Почему же в таком случае толпа боялась? И все бежали в те же деревни, из которых никогда больше не вернутся? Не в силах понять это, он смотрел, как пустеет пространство вокруг. Во дворе не осталось никого. Озираясь по сторонам, он встал, взгляд его случайно упал на зеркальце родника, и он увидел свое отражение. Он увидел, как его руки, такие тощие, что пальцы казались когтями, мелькают в воздухе, словно обезьяньи лапки.
Он общался, но жестами: отчаянными, испуганными.
Когда-то он возил Дзелию в Парму, Реджо и другие города. Сейчас он позволял, чтобы возили его. Роль взрослого исполняла Дзелия, он же был ребенком.

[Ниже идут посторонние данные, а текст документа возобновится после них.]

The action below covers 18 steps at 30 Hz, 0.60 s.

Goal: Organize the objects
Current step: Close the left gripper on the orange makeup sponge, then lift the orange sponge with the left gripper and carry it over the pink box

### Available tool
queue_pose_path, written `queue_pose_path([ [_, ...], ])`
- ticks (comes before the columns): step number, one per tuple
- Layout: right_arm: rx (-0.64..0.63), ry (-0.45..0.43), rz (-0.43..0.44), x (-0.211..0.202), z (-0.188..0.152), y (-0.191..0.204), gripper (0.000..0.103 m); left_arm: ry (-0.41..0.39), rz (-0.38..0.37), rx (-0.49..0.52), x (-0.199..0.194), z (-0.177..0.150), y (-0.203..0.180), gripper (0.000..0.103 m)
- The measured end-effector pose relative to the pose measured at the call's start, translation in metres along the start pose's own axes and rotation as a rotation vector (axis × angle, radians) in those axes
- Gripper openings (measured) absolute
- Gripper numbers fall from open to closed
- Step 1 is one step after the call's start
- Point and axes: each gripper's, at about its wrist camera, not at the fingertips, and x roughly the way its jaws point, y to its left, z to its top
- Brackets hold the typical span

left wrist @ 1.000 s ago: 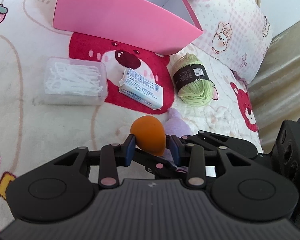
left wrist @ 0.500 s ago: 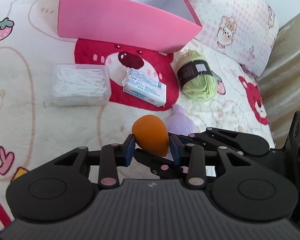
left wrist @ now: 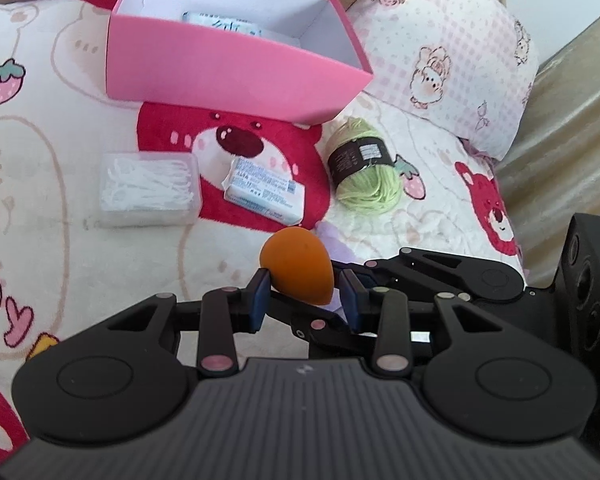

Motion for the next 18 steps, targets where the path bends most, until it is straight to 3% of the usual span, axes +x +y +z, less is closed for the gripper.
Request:
queue_pose_path([
  [18, -0.078, -0.066, -0.023, -0.017, 0.014, 0.01, 0.038, -0.047, -0.02, 0.017, -0.024, 0.009, -0.007, 0.038],
])
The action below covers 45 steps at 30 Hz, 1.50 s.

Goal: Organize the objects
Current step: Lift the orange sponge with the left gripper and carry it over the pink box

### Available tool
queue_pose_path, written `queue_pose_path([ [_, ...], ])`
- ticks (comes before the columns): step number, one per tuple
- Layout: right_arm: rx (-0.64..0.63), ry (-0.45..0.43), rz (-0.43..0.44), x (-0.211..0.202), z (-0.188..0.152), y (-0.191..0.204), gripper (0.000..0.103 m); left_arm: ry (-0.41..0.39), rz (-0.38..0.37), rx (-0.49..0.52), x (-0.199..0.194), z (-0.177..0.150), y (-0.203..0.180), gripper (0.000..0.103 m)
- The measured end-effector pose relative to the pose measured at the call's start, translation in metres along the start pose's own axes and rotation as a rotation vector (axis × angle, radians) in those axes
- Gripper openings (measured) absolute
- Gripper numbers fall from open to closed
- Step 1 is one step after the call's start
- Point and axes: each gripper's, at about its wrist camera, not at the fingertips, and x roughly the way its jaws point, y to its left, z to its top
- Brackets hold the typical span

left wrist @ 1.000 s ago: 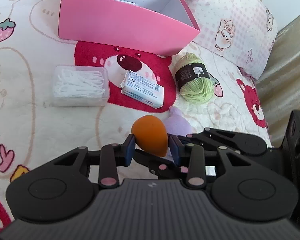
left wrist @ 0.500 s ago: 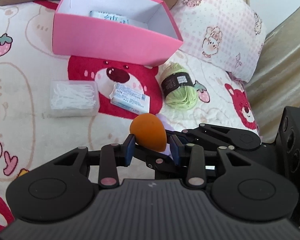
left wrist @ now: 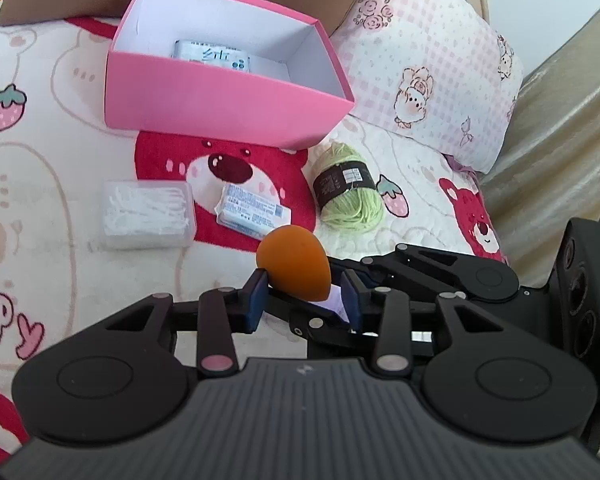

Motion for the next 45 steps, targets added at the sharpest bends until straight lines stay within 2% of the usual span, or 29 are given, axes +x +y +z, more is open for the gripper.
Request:
queue_pose_path([
  [5, -0.001, 0.021, 0.024, 0.0, 0.01, -0.001, 0.038, 0.03, 0.037, 0.012, -0.004, 0.008, -0.006, 0.039],
  [11, -0.027, 0.011, 0.033, -0.003, 0.02, 0.0, 0.038, 0.032, 0.042, 0.021, -0.01, 0.017, -0.005, 0.039],
  [15, -0.048, 0.003, 0.03, -0.004, 0.029, -0.001, 0.038, 0.011, 0.05, 0.035, -0.015, 0.023, -0.008, 0.039],
  [21, -0.056, 0.006, 0.026, -0.001, 0.037, -0.002, 0.038, 0.006, 0.033, -0.014, -0.016, 0.029, -0.002, 0.039],
  [26, -0.072, -0.015, 0.013, -0.005, 0.052, -0.003, 0.038, -0.017, 0.039, -0.002, -0.021, 0.042, -0.006, 0.039],
  [31, -0.101, -0.049, 0.006, -0.007, 0.068, -0.006, 0.038, -0.072, 0.072, 0.059, -0.027, 0.055, -0.016, 0.04],
  [38, -0.144, -0.075, -0.008, -0.004, 0.087, -0.011, 0.038, -0.099, 0.057, 0.039, -0.031, 0.076, -0.01, 0.04],
  [41, -0.151, -0.087, 0.02, -0.001, 0.09, -0.015, 0.038, -0.106, 0.056, 0.021, -0.032, 0.08, -0.007, 0.04],
  [45, -0.099, -0.088, 0.05, 0.005, 0.092, -0.02, 0.038, -0.092, 0.057, 0.02, -0.031, 0.084, -0.004, 0.04],
])
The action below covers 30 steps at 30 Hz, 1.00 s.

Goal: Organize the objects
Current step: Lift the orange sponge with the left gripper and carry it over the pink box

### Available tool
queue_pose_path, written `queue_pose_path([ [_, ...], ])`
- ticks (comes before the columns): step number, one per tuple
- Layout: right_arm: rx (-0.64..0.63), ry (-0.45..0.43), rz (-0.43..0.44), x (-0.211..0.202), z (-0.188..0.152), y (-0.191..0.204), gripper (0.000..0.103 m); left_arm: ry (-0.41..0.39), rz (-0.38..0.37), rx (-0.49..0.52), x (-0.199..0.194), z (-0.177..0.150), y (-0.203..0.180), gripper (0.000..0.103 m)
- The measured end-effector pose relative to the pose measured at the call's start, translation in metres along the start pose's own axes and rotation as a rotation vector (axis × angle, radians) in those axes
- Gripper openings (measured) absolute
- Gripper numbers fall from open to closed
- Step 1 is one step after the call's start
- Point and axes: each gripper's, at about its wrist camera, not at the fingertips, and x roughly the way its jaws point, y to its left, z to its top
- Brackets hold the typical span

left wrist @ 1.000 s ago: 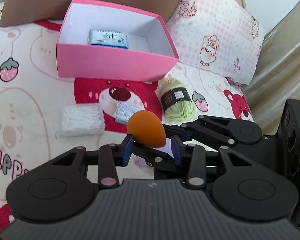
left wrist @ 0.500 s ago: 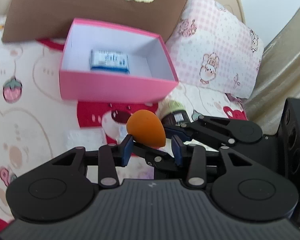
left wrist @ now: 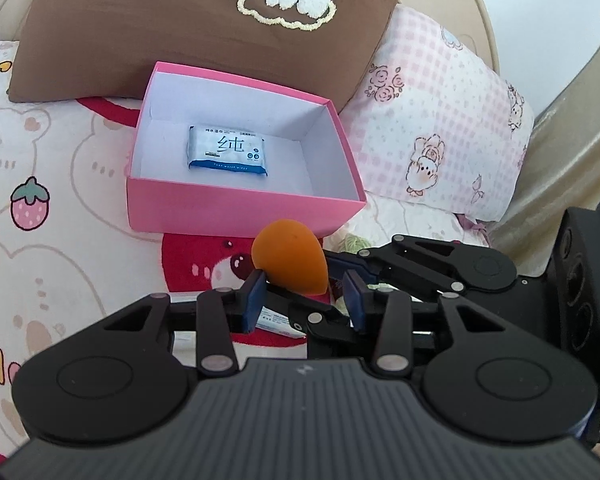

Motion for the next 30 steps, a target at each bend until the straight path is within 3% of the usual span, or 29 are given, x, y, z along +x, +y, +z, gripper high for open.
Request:
queue_pose_path([
  [7, -0.006, -0.002, -0.01, 0.008, 0.009, -0.011, 0.038, 0.01, 0.013, 0.031, 0.013, 0.018, 0.0, 0.04],
  [12, -0.002, 0.025, -0.007, 0.018, 0.017, -0.025, 0.038, 0.012, -0.024, -0.017, 0.027, 0.031, 0.01, 0.04],
  [18, 0.025, 0.026, 0.017, 0.031, 0.027, -0.046, 0.038, -0.001, -0.016, -0.046, 0.046, 0.047, 0.016, 0.04],
  [25, 0.037, 0.004, -0.009, 0.05, 0.044, -0.073, 0.037, -0.026, 0.012, -0.018, 0.071, 0.079, 0.014, 0.04],
  [30, 0.115, 0.032, 0.021, 0.072, 0.063, -0.105, 0.037, -0.029, 0.035, -0.018, 0.093, 0.108, 0.02, 0.04],
])
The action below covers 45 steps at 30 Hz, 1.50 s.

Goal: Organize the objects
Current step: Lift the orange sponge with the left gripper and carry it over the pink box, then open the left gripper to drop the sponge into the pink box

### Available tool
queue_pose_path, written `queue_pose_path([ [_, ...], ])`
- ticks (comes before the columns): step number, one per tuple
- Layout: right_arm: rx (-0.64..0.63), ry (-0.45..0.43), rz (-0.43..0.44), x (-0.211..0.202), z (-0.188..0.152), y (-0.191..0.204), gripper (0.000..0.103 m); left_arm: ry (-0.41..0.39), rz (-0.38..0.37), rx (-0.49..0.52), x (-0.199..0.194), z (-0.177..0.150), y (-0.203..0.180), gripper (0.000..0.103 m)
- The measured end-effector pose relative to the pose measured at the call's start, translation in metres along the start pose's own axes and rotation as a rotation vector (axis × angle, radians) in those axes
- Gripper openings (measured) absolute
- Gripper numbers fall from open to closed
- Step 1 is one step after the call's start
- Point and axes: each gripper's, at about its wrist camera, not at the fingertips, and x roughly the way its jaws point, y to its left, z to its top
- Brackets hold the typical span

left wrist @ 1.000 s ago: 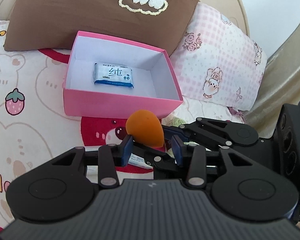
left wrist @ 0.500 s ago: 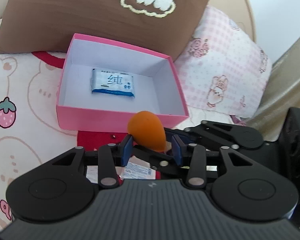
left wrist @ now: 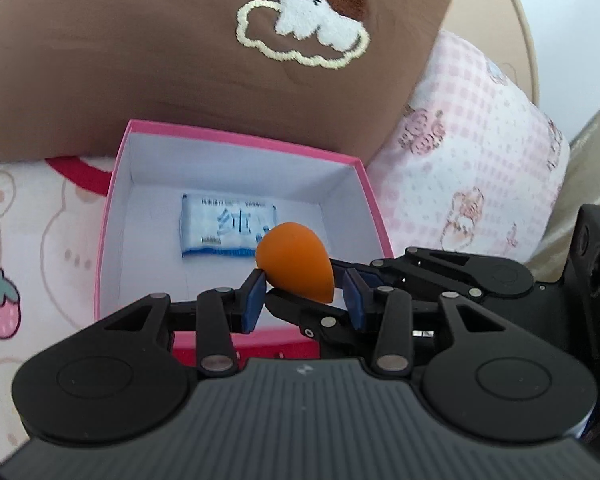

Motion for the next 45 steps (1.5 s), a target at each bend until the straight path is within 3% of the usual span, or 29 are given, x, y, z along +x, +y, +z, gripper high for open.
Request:
queue_pose_path([
  [6, 0.076, 0.056, 0.022, 0.032, 0.019, -0.028, 0.037, 0.011, 0.017, -0.033, 0.033, 0.026, 0.012, 0.04],
  [10, 0.028, 0.087, -0.012, 0.059, 0.025, -0.038, 0.037, 0.018, 0.047, -0.061, 0.063, 0.037, 0.02, 0.04],
  [18, 0.028, 0.143, -0.012, 0.1, 0.032, -0.054, 0.037, 0.039, 0.028, -0.124, 0.095, 0.05, 0.049, 0.039],
  [24, 0.127, 0.173, -0.016, 0.126, 0.035, -0.077, 0.037, 0.055, 0.03, -0.158, 0.125, 0.062, 0.058, 0.039],
  [31, 0.156, 0.232, -0.036, 0.148, 0.032, -0.094, 0.037, 0.121, 0.019, -0.169, 0.157, 0.072, 0.06, 0.039],
  [40, 0.178, 0.229, -0.01, 0.147, 0.024, -0.094, 0.037, 0.144, -0.019, -0.197, 0.154, 0.066, 0.068, 0.04],
  [45, 0.102, 0.218, -0.025, 0.129, 0.017, -0.079, 0.037, 0.138, 0.028, -0.136, 0.131, 0.063, 0.063, 0.04],
])
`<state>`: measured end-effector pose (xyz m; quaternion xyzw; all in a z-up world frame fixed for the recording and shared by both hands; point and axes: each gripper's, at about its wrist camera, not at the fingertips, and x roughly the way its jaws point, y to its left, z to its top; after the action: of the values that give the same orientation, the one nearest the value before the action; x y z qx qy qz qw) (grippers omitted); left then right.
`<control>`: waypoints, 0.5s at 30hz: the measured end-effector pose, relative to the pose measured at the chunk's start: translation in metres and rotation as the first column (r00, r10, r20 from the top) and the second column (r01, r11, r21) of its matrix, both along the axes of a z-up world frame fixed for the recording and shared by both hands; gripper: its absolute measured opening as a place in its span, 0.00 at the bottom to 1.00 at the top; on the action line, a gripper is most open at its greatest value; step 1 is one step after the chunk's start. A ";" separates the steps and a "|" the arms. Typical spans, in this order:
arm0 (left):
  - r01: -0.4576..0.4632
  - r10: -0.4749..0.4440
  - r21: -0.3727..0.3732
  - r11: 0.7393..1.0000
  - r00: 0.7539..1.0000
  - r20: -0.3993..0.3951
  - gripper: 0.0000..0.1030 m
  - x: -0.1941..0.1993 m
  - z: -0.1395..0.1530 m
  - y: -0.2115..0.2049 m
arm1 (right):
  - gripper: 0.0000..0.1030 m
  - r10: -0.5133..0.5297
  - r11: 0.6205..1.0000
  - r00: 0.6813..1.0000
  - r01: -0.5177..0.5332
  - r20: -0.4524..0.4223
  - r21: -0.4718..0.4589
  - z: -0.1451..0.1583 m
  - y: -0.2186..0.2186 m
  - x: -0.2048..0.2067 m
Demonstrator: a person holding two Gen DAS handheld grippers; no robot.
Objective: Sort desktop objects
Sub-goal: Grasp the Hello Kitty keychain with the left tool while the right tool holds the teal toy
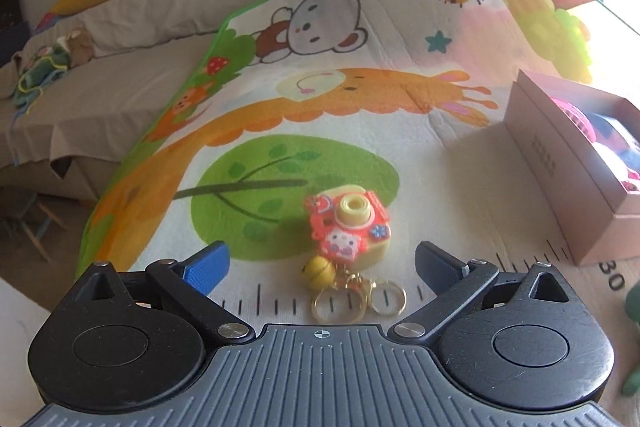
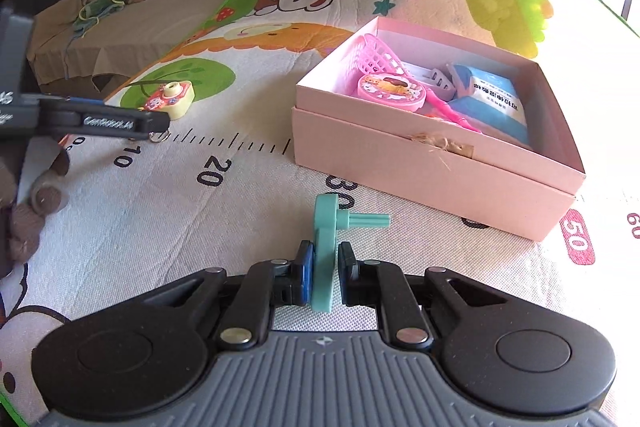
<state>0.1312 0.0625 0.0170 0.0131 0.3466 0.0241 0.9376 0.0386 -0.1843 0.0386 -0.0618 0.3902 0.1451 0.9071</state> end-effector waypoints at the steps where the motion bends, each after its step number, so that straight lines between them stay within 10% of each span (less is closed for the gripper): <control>1: 0.001 -0.001 0.000 1.000 1.000 -0.002 0.99 0.007 0.000 -0.002 | 0.16 -0.003 1.000 1.000 0.003 0.007 0.003 0.001 -0.002 -0.002; 5: 0.003 -0.003 0.042 0.999 1.000 -0.004 0.93 0.021 -0.004 -0.011 | 0.41 -0.029 1.000 0.999 0.029 0.041 0.010 0.004 -0.010 -0.007; 10: 0.036 -0.035 0.039 0.999 0.999 -0.022 0.52 0.020 -0.007 -0.016 | 0.48 -0.061 0.998 0.997 0.059 0.043 0.032 0.001 -0.020 -0.010; 15: 0.105 -0.103 0.051 0.993 0.994 -0.028 0.50 -0.002 -0.005 -0.026 | 0.55 -0.086 0.995 0.995 0.084 0.050 0.046 -0.001 -0.027 -0.015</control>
<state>0.1289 0.0364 0.0123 0.0561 0.3563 -0.0159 0.9326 0.0234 -0.2111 0.0376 -0.0291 0.3655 0.1130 0.9235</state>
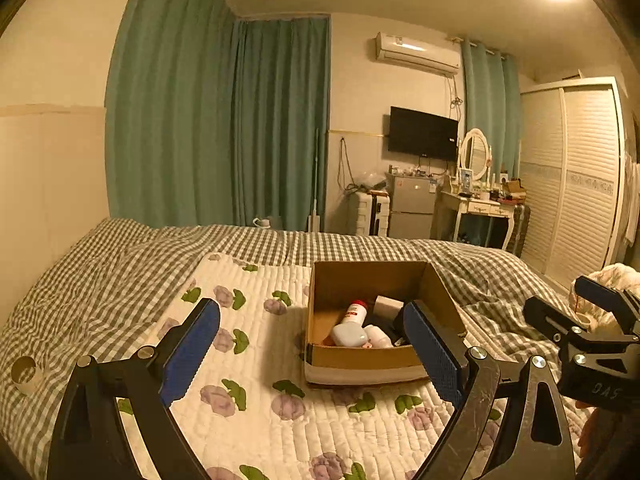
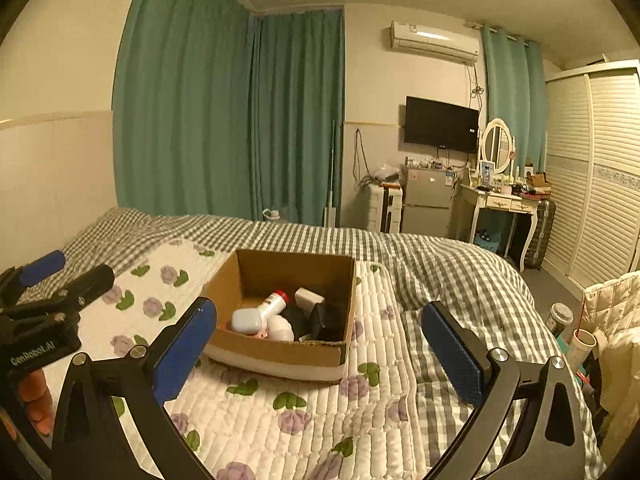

Поездка в Парму заканчивалась в Остерии Вдовцов Терезы Фрески на Страда Фарина. Тот, кто потерял жену или возлюбленную, или тот, у кого их никогда не было, кто как бы родился вдовцом, мог садиться за столик: строльги предсказали, что рано или поздно в остерию войдет прекрасная женщина, чтобы выбрать одного из них, и они найдут свою половину. Но никто никогда так и не встал и не воскликнул: это она!